He is with the AGPIG team (for Architecture, Geometry, Perception, Images, Gestures) at GIPSA-lab
(Grenoble Images Speech Signal Automatic laboratory). His research interests include i) video analysis
and indexing: image and video classification, human action recognition, video summarization, active
vision for robots, ii) visual perception and modelling: visual saliency, audio saliency, attention model,
visual substitution.
2. Education
• HDR (Ability to supervise research) in Signal and Image Processing, Univ. Joseph Fourier Grenoble,
France, 2001
• Ph.D. in Electronic Systems, Institut National des Sciences Appliquées, Lyon, France, 1988,
• Engineer in Electrical Engineering (Honours) from Institut National des Sciences Appliquées, Lyon,
France, 1984
3. Scientific Activity
Reviewer for international journals and conferences
• IEEE Transactions on Multimedia, IEEE Transactions on Circuits and Systems for Video Technology,
IEEE Transactions on Image Processing, Computer Vision and Image Understanding, IEEE Journal of
Selected Topics in Applied Earth Observations and Remote Sensing.
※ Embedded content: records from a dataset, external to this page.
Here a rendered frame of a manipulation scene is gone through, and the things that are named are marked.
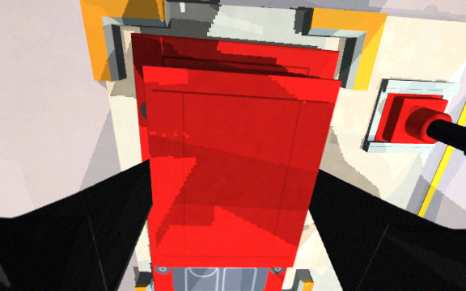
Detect red joystick with black handle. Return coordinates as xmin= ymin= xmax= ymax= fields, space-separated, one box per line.
xmin=374 ymin=93 xmax=466 ymax=156

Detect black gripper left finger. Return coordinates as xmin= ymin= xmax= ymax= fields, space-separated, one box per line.
xmin=0 ymin=159 xmax=153 ymax=291

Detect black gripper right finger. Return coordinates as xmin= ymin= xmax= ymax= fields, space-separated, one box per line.
xmin=309 ymin=169 xmax=466 ymax=291

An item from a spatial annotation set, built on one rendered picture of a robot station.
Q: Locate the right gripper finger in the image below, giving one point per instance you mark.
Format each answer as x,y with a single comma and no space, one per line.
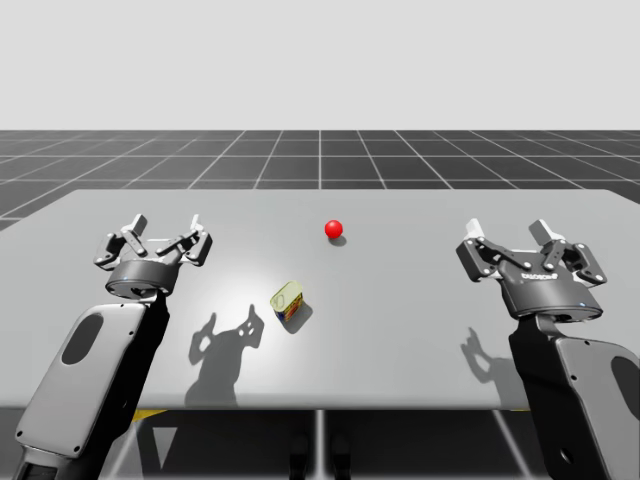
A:
480,255
580,262

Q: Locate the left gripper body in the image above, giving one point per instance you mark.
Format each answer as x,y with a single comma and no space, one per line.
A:
142,277

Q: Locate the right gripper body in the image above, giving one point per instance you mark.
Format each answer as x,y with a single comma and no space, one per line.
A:
547,292

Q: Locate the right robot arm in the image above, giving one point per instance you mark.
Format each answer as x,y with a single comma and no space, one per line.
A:
580,400

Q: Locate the green and blue rectangular can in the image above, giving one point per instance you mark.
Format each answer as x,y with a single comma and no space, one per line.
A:
287,300

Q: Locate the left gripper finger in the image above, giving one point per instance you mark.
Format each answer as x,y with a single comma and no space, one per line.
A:
120,246
195,246

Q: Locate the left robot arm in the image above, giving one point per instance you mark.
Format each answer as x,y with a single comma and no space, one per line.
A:
85,380

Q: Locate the small round ball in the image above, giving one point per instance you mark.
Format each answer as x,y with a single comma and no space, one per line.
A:
333,229
• ACM International Conference on Multimedia Retrieval (ICMR), workshop Content-Based Multimedia
Indexing (CBMI), European Signal Processing Conference (EUSIPCO).
Main responsabilities
• 2011-2015: Member of the doctoral school EEATS (Electronics, Electrotechnics, Automatic, Signal
Processing) of Grenoble.
• 2011-2015: Member of the research committee for the UFR IM2AG of UJF.
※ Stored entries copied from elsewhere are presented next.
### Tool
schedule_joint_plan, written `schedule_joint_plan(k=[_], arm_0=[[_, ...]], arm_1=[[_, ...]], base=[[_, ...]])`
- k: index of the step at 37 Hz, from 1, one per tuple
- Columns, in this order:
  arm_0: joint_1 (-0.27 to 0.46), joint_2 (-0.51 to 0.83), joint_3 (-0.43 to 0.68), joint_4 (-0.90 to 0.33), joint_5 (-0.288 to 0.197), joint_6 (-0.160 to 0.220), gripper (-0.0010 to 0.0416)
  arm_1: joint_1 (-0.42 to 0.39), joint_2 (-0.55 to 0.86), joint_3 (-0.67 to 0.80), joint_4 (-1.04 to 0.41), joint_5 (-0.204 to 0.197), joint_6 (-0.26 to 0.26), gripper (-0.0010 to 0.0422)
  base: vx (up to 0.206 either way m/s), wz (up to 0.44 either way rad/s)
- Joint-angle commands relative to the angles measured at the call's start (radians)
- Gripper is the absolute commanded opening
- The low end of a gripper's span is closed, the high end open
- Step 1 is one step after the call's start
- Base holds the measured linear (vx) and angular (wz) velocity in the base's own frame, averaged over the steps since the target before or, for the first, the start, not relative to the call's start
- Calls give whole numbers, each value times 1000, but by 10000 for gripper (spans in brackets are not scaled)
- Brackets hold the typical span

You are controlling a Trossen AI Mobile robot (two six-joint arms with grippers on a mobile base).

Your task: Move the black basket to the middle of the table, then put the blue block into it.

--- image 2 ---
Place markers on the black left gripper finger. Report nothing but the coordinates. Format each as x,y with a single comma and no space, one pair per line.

• Since 2007: Responsible of the research group "Perception and Analysis of Videos and Images" (seven
researchers) of AGPIG team at GIPSA-lab.
• Since 2006: Responsible for the organization of the 5th school year (M.Sc) in the Industrial Computing
and Instrumentation Department (30 students and 2 options) of the engineering school
Polytech’Grenoble.
• 2003-2008: Assistant director (team of four persons) of the Master degree in “Signal Image Speech
Telecommunication” (40 students).
Main projects and collaborations
• 2013-2015: Co-responsible of the exploratory project "Attentive" supported by the LabEx Persyval-lab.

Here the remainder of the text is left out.